Global Insight Perspective | |
Significance | Mexico is changing its drug registration laws to allow firms without a direct presence in the country to commercialise their products. |
Implications | The reform will remove the long-standing entry barriers to the Mexican market faced by low-cost manufacturers in Central America and elsewhere. |
Outlook | Multinationals are well placed to benefit in the longer term, but Central American players may struggle to comply with Mexico’s increasingly tough standards for product quality and intellectual property. |
The President of Mexico, Felipe Calderón, is reported to be on the point of abandoning a policy that has arguably done more to promote the development of his country’s pharmaceutical industry than any other single measure.
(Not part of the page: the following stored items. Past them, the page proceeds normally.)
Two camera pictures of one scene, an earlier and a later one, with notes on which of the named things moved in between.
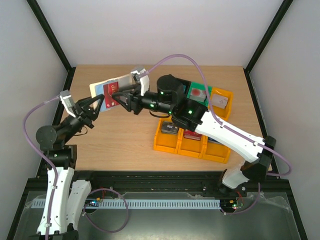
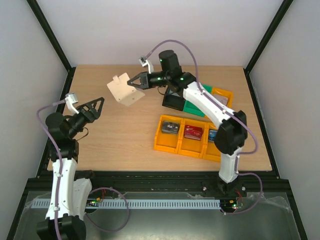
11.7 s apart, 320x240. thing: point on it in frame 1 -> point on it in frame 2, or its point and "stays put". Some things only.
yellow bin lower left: (167, 143) stays put
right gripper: (135, 102) -> (145, 80)
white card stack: (219, 101) stays put
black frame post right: (263, 43) stays put
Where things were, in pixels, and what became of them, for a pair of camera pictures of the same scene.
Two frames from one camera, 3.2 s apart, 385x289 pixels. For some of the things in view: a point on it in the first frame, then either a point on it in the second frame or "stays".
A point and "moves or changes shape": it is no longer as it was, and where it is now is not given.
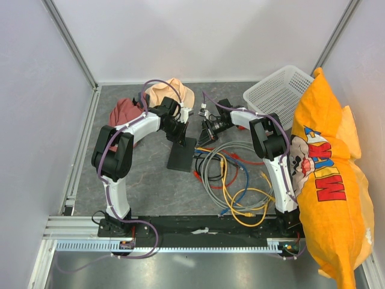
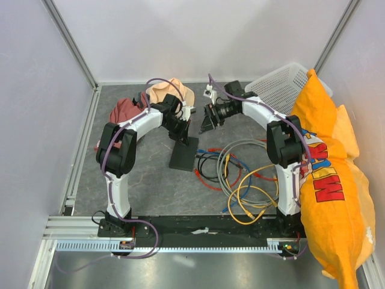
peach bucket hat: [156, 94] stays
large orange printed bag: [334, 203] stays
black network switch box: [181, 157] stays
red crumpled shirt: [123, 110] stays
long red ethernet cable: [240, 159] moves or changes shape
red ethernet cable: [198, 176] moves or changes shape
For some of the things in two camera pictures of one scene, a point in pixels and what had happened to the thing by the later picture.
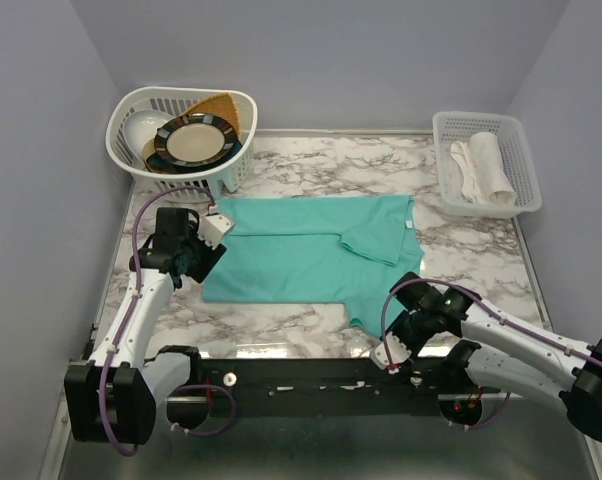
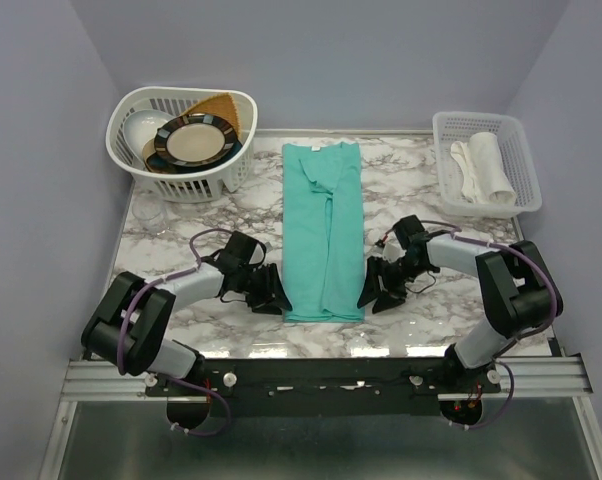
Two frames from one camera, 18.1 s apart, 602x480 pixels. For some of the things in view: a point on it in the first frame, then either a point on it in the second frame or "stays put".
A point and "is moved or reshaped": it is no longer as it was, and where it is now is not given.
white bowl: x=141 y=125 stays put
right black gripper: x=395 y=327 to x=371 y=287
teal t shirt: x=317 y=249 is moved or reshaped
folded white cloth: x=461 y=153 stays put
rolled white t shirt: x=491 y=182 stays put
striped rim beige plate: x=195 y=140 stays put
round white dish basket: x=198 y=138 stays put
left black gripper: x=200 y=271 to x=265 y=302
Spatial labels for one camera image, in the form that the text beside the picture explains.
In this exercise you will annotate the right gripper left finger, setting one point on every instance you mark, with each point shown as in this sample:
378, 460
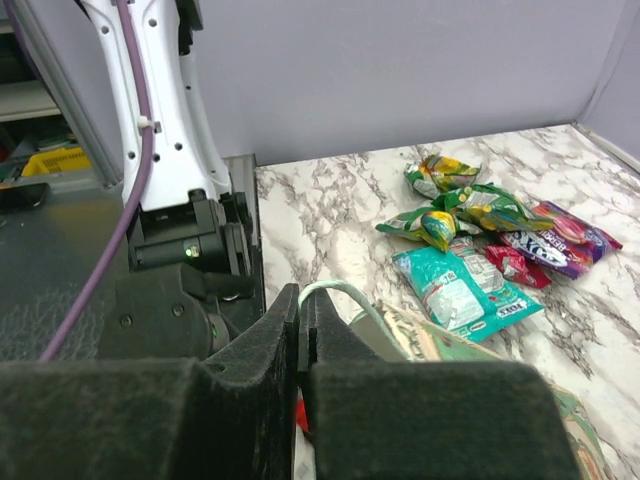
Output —
231, 416

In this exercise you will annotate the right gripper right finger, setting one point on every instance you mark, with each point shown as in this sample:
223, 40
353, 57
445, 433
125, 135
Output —
373, 419

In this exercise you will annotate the pink snack packet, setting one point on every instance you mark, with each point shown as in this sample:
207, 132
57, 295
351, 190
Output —
515, 267

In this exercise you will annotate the green lime snack packet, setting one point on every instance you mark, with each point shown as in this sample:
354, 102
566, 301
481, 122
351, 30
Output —
491, 208

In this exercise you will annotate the yellow green snack packet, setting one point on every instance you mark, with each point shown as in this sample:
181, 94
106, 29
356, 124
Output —
438, 174

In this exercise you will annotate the purple blue snack packet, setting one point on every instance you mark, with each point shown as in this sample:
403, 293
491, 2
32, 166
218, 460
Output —
571, 247

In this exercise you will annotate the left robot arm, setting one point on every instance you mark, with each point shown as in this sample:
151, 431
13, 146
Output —
194, 281

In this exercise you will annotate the teal snack packet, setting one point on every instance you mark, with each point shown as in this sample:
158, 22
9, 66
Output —
461, 291

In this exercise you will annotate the yellow plastic crate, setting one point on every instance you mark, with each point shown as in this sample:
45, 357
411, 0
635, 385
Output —
56, 161

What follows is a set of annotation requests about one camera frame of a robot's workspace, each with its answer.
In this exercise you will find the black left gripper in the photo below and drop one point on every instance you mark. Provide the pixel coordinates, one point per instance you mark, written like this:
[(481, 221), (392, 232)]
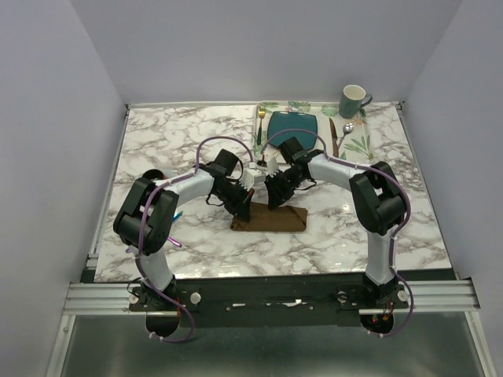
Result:
[(244, 212)]

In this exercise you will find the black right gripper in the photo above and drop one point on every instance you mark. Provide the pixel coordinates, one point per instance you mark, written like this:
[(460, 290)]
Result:
[(276, 196)]

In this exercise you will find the brown cloth napkin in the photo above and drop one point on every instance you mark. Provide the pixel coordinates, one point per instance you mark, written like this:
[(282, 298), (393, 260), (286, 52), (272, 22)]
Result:
[(281, 219)]

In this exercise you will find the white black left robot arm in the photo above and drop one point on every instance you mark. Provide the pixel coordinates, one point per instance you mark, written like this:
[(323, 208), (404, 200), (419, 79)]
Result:
[(145, 218)]

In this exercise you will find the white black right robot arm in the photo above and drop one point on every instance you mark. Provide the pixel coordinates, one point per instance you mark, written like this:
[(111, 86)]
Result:
[(380, 202)]

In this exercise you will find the teal square plate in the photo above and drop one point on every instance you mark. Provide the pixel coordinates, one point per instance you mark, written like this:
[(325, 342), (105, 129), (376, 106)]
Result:
[(295, 125)]

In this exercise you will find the brown wooden knife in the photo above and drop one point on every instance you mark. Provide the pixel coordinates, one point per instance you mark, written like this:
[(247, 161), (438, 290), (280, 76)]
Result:
[(334, 136)]

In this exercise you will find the iridescent rainbow spoon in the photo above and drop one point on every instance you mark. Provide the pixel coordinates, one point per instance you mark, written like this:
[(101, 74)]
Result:
[(171, 240)]

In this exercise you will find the white leaf-pattern tray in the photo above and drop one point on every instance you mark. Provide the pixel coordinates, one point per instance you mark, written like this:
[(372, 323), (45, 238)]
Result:
[(356, 146)]

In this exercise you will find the silver spoon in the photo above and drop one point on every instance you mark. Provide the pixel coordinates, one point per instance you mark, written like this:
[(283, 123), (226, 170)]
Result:
[(347, 129)]

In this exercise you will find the orange coffee cup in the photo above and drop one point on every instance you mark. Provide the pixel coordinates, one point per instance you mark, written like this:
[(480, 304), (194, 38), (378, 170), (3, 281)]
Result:
[(154, 175)]

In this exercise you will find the grey-green ceramic mug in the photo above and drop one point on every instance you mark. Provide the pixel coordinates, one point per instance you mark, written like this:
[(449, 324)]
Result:
[(352, 100)]

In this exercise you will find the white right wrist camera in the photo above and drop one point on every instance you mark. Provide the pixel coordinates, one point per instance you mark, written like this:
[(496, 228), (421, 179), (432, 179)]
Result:
[(269, 166)]

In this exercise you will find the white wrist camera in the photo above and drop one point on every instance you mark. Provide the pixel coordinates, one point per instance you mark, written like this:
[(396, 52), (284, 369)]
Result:
[(269, 166), (251, 177)]

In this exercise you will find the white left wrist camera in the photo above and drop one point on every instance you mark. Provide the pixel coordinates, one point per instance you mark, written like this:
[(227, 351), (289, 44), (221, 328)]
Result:
[(251, 177)]

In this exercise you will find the gold fork green handle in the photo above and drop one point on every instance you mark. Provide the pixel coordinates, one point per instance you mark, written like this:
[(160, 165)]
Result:
[(261, 114)]

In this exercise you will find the black metal base frame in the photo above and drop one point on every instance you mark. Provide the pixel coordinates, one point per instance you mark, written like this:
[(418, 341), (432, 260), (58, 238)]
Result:
[(276, 301)]

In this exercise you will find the aluminium extrusion rail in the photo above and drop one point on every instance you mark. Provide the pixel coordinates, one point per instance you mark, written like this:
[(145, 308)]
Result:
[(437, 296)]

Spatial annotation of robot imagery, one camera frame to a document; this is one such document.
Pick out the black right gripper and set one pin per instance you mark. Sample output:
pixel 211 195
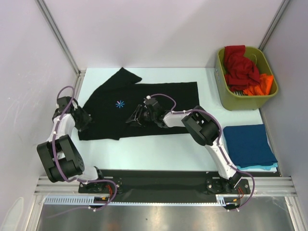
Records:
pixel 140 115

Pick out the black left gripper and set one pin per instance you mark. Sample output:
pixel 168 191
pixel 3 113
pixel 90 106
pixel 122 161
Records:
pixel 86 119

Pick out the black t shirt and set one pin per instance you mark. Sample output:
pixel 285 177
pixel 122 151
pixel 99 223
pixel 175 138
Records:
pixel 117 110

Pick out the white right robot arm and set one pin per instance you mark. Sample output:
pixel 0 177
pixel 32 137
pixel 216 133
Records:
pixel 203 128

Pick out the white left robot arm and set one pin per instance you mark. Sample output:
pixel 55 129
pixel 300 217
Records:
pixel 60 158

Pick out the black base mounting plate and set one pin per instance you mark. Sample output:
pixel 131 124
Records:
pixel 171 186

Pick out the green plastic basket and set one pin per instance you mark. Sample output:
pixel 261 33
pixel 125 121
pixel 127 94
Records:
pixel 237 100

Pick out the folded dark blue t shirt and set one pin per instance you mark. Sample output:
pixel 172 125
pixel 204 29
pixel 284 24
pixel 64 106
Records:
pixel 248 145

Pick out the red t shirt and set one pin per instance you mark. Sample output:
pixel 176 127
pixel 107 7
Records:
pixel 241 72

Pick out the orange t shirt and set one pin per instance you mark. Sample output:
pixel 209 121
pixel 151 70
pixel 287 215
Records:
pixel 263 88

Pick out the folded light blue t shirt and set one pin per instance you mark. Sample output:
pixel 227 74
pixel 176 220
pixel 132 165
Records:
pixel 259 168

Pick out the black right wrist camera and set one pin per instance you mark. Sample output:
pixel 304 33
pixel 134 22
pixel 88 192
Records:
pixel 152 104

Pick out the aluminium frame post left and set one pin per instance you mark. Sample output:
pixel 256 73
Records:
pixel 58 35

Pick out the aluminium frame post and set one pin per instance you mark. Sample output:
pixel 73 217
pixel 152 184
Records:
pixel 274 23
pixel 58 35

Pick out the white slotted cable duct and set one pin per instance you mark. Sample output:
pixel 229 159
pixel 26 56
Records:
pixel 99 201

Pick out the aluminium frame post right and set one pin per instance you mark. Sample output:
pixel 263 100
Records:
pixel 274 23

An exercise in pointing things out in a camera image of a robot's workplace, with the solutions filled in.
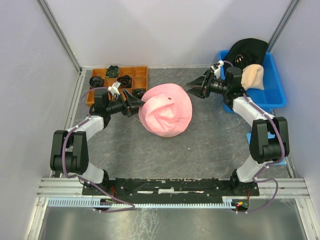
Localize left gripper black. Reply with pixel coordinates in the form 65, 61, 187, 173
106, 89, 147, 118

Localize rolled black belt left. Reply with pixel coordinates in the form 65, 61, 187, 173
89, 76, 104, 89

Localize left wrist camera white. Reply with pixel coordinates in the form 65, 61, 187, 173
108, 81, 121, 96

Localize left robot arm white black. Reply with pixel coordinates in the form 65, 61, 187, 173
50, 87, 145, 195

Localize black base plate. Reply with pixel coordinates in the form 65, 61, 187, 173
98, 178, 260, 204

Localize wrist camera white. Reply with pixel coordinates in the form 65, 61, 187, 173
210, 60, 224, 79
108, 81, 121, 96

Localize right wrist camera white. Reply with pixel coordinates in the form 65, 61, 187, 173
210, 60, 224, 79

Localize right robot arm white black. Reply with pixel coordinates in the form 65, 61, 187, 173
186, 67, 290, 196

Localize black cap with logo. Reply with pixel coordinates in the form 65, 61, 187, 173
223, 38, 269, 70

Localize rolled black belt top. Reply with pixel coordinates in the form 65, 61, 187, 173
105, 65, 120, 79

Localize light blue cable duct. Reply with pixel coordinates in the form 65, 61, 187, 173
47, 197, 236, 209

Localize beige hat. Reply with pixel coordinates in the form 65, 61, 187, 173
241, 64, 264, 90

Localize rolled black belt centre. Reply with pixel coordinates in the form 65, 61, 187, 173
117, 75, 132, 88

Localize blue plastic bin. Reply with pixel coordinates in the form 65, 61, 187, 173
218, 50, 286, 113

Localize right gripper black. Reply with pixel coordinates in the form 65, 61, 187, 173
185, 69, 229, 101

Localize orange compartment tray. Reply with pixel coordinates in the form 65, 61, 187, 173
90, 66, 149, 94

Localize blue cloth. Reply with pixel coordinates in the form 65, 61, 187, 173
246, 132, 287, 166

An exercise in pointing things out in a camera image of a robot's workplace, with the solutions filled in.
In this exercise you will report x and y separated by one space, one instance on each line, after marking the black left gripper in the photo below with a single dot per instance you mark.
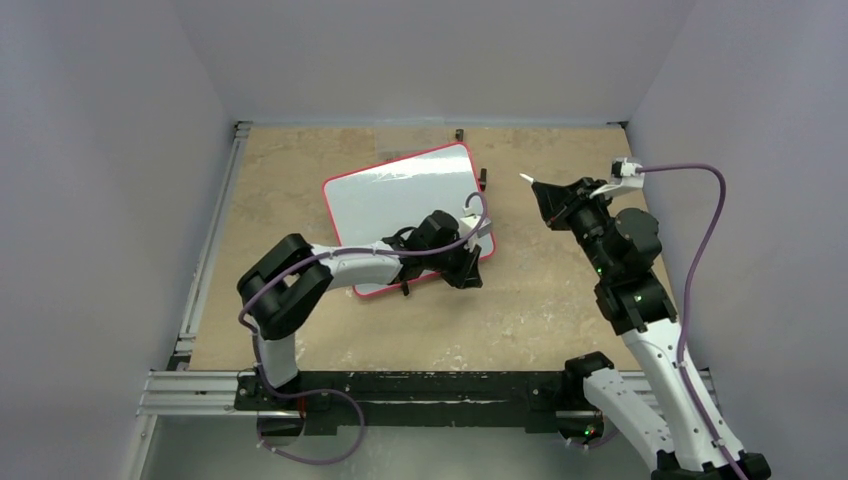
467 276

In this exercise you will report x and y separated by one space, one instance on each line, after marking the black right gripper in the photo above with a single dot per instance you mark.
563 207

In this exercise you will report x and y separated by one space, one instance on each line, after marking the red framed whiteboard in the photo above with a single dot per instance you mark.
375 202

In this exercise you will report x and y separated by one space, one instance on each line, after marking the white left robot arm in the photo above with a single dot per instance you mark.
282 289

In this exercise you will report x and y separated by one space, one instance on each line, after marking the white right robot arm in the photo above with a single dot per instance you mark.
685 436

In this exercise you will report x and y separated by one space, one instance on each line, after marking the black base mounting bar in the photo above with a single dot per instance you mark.
319 402

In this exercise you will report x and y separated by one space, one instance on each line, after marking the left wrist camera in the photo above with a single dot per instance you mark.
473 227

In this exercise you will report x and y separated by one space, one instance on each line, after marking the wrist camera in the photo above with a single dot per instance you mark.
626 177
473 227

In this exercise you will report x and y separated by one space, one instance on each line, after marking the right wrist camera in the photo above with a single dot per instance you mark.
626 177

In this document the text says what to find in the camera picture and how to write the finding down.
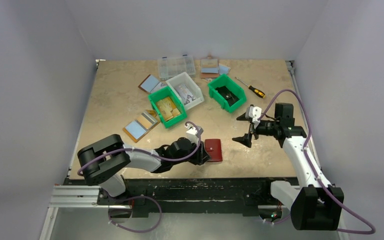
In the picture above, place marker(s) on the silver VIP card stack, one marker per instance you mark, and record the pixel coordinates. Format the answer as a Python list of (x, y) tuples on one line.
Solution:
[(185, 94)]

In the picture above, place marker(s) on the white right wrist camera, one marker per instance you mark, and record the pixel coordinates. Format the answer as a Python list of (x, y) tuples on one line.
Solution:
[(253, 114)]

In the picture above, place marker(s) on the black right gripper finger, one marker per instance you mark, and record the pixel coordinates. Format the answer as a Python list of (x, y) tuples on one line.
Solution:
[(245, 140), (243, 117)]

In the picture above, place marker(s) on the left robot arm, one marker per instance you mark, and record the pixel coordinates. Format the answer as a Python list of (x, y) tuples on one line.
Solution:
[(101, 161)]

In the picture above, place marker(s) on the black VIP card stack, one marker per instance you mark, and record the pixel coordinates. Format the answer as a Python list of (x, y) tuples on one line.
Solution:
[(229, 96)]

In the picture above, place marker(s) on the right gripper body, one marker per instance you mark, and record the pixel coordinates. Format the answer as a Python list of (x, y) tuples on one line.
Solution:
[(251, 128)]

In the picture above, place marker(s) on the white plastic bin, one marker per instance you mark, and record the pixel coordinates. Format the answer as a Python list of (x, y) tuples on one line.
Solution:
[(194, 88)]

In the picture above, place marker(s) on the tan open card holder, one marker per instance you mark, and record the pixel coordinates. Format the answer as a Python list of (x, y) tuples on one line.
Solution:
[(141, 125)]

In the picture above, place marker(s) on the clear compartment organizer box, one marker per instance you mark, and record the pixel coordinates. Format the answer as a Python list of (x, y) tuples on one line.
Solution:
[(169, 67)]

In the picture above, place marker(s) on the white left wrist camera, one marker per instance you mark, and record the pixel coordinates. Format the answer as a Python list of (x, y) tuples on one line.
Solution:
[(193, 133)]

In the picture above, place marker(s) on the red card holder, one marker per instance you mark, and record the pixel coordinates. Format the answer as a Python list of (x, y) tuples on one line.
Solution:
[(213, 147)]

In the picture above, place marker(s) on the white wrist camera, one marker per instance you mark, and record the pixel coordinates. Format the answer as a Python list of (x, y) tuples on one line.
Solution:
[(253, 114), (193, 133)]

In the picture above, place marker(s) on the green bin with gold cards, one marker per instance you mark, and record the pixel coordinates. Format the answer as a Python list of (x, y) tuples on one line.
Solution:
[(165, 92)]

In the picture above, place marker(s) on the yellow black screwdriver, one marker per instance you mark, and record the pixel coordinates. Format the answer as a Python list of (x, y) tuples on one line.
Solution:
[(256, 91)]

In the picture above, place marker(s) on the brown open card holder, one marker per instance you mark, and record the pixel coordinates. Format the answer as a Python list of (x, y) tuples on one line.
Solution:
[(151, 84)]

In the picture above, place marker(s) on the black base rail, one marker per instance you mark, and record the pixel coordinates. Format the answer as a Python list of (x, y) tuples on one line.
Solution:
[(248, 196)]

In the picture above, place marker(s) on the green bin with black cards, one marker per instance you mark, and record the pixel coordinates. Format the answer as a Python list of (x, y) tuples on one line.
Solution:
[(224, 80)]

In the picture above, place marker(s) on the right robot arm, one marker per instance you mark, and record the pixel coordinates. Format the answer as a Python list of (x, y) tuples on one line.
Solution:
[(311, 205)]

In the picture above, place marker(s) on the aluminium frame rail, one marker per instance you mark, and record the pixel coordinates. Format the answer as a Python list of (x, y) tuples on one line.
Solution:
[(74, 196)]

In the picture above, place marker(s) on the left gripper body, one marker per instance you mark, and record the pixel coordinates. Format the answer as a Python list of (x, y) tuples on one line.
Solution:
[(194, 159)]

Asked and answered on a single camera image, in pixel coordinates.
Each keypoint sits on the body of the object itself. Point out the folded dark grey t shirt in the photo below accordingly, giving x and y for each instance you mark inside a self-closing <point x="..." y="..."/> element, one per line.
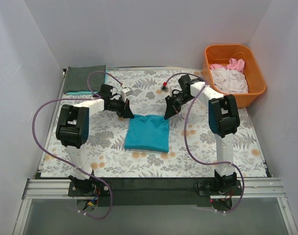
<point x="76" y="79"/>

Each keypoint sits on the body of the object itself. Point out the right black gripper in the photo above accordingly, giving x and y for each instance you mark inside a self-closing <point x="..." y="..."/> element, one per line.
<point x="171" y="105"/>

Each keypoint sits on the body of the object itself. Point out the orange plastic basket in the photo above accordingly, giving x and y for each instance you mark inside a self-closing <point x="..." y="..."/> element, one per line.
<point x="220" y="54"/>

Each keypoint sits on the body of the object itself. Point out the floral patterned table mat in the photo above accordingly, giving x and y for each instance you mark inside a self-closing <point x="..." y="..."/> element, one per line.
<point x="105" y="145"/>

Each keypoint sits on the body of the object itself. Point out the white garment in basket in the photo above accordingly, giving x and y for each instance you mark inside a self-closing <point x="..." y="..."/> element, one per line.
<point x="229" y="81"/>

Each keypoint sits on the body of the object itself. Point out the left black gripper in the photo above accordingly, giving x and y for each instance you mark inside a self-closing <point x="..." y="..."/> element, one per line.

According to the Reforma newspaper, Calderón is shortly to decree changes to the Regulation on Health Inputs which will allow foreign firms that have no direct presence in Mexico to obtain registrations for pharmaceutical products. At present, firms wishing to commercialise any pharmaceutical product in Mexico have only been allowed to do so if they already have a direct presence, either as a manufacturer or a distributor. But once the change comes into effect, companies seeking to register a drug in Mexico will only require a sanitary registration in their country of origin, a technical dossier, a document outlining the patent status of the active ingredient, and the contact details of their local legal representative.
Article 258 of the General Health Law |
“Establishments corresponding to Article 257 (i.e. pharmaceutical manufacturers or distributors)…must have a licence granted by the Health Secretariat”. |
Article 181 of the Regulation on Health Inputs |
“In order to become the bearer of a sanitary registration…a notice of authorisation for a factory, production laboratory, or warehouse in the national territory is required”. |
Source: Global Insight Research |
The changes could bring an end to several decades of what might be called protectionism in Mexico’s drug industry. In trade terms, the law has played a significant part in making the country broadly self-sufficient in pharmaceuticals, and transformed it into a leading producer and logistics hub for the industry. In 2005, drug-makers in Mexico accounted for some 1% of GDP, employed 45,000 people and exported products worth US$1.26 billion; almost all leading multinationals are also present in local manufacturing. Notably, a similar law is in effect in Brazil, a country which is—with the exception of Puerto Rico—Latin America’s other major market and production base for pharmaceuticals.
President’s Hand Forced
For the government, the reform will not be entirely voluntary. The changes follow a ruling in August 2006 by the tribunal that oversees Mexico’s free trade deal with El Salvador, Guatemala and Honduras. The ruling swung in favour of a group of manufacturers from El Salvador, who had complained that the Mexican law was arbitrary and discriminatory. El Salvador’s finance minister hailed the decision as an economic triumph: using a soccer analogy, Yolanda de Gavidia claimed the ruling was “like beating Mexico 5-0 in the World Cup”. According to Reforma, multinationals in Mexico never took issue with the law, largely because they were already its principal beneficiaries.
Outlook and Implications
However, the reform does not immediately imply that Central American drug-makers are set to take the Mexican market by storm. There are still significant non-tariff barriers to entry, and product certification is becoming an expensive business in Mexico. There are, for example, strict requirements on bioequivalence for new generic products.
In the longer term, the major multinationals are best positioned to benefit, and this trend is likely to be accelerated by the advent of the Central American Free Trade Agreement (DR-CAFTA). Central American states cannot yet boast Mexico’s skilled personnel and long track record in pharmaceutical manufacturing—let alone match its intellectual property or product quality standards. But even now, states such as Costa Rica are becoming the rising stars of the region’s healthcare products manufacturing industry.